→ What is required:
Repeat exactly the lines beginning at the one that contains "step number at" and running to the end of the material. Omit the pictures.

→ Provided material:
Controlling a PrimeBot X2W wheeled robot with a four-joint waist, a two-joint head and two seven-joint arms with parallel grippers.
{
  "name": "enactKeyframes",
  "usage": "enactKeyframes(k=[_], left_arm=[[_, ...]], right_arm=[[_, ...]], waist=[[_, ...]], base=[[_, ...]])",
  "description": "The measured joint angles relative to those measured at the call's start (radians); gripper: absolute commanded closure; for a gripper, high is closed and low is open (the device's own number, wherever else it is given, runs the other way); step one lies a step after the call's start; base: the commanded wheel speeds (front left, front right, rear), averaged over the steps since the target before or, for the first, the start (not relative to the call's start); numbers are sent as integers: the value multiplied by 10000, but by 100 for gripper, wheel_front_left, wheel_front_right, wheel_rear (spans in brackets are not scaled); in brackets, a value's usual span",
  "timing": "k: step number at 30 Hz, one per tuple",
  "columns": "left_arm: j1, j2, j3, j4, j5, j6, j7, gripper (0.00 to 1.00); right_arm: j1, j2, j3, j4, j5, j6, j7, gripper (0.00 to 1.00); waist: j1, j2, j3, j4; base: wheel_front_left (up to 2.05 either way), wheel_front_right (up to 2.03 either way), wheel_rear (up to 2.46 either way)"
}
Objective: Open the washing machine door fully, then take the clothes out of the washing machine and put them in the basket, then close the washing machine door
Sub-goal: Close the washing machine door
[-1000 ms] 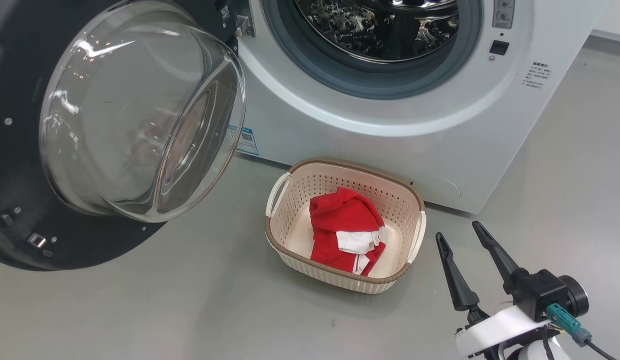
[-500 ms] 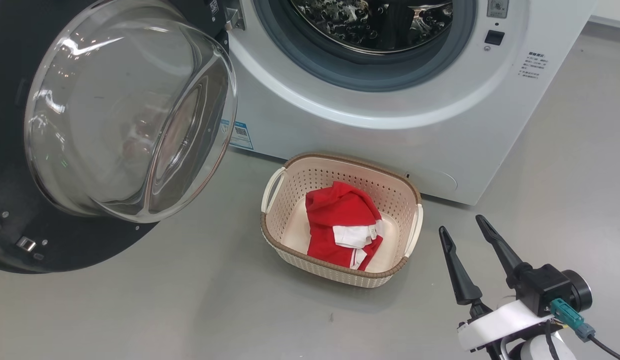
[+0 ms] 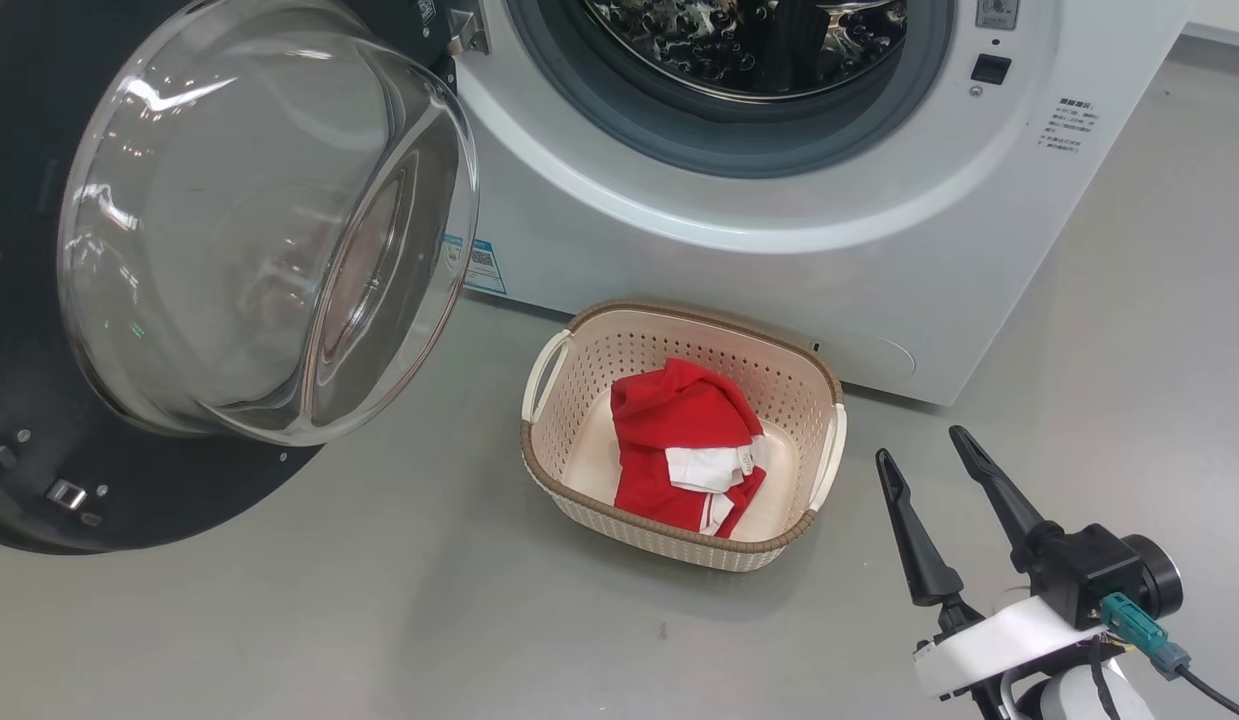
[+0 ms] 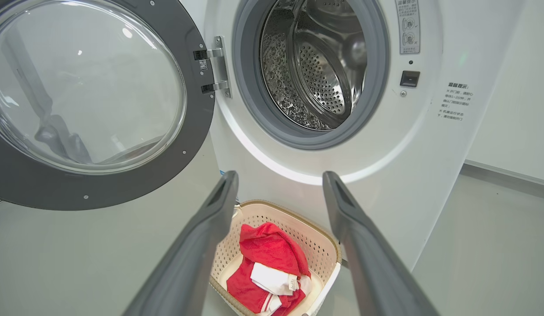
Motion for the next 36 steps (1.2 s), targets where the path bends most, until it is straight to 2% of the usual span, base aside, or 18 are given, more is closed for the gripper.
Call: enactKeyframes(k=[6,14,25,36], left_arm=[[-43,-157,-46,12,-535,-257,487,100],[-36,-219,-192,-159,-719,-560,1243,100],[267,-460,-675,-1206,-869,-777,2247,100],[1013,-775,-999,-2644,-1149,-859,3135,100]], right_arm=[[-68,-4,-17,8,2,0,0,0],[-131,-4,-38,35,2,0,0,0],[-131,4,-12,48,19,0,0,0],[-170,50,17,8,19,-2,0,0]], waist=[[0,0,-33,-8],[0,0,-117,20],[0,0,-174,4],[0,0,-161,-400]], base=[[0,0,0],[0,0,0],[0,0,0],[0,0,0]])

→ Answer box:
  "timing": "k: step number at 30 Hz, one per tuple",
  "columns": "left_arm: j1, j2, j3, j4, j5, j6, j7, gripper (0.00 to 1.00); right_arm: j1, j2, j3, j4, j5, j6, j7, gripper (0.00 to 1.00); waist: j1, j2, j3, j4; base: wheel_front_left (up to 2.05 either way), wheel_front_right (up to 2.03 either way), wheel_rear (up to 2.46 either way)"
}
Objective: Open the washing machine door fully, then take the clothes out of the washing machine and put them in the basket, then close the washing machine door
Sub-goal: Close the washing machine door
[-1000 ms] 
[-500 ms] 
[+0 ms] 
[+0 ms] 
Motion for the next 36 steps (1.2 s), targets where the path bends most, until it is straight to 2% of the usual span, base aside, or 18 are given, more is closed for the gripper.
Call: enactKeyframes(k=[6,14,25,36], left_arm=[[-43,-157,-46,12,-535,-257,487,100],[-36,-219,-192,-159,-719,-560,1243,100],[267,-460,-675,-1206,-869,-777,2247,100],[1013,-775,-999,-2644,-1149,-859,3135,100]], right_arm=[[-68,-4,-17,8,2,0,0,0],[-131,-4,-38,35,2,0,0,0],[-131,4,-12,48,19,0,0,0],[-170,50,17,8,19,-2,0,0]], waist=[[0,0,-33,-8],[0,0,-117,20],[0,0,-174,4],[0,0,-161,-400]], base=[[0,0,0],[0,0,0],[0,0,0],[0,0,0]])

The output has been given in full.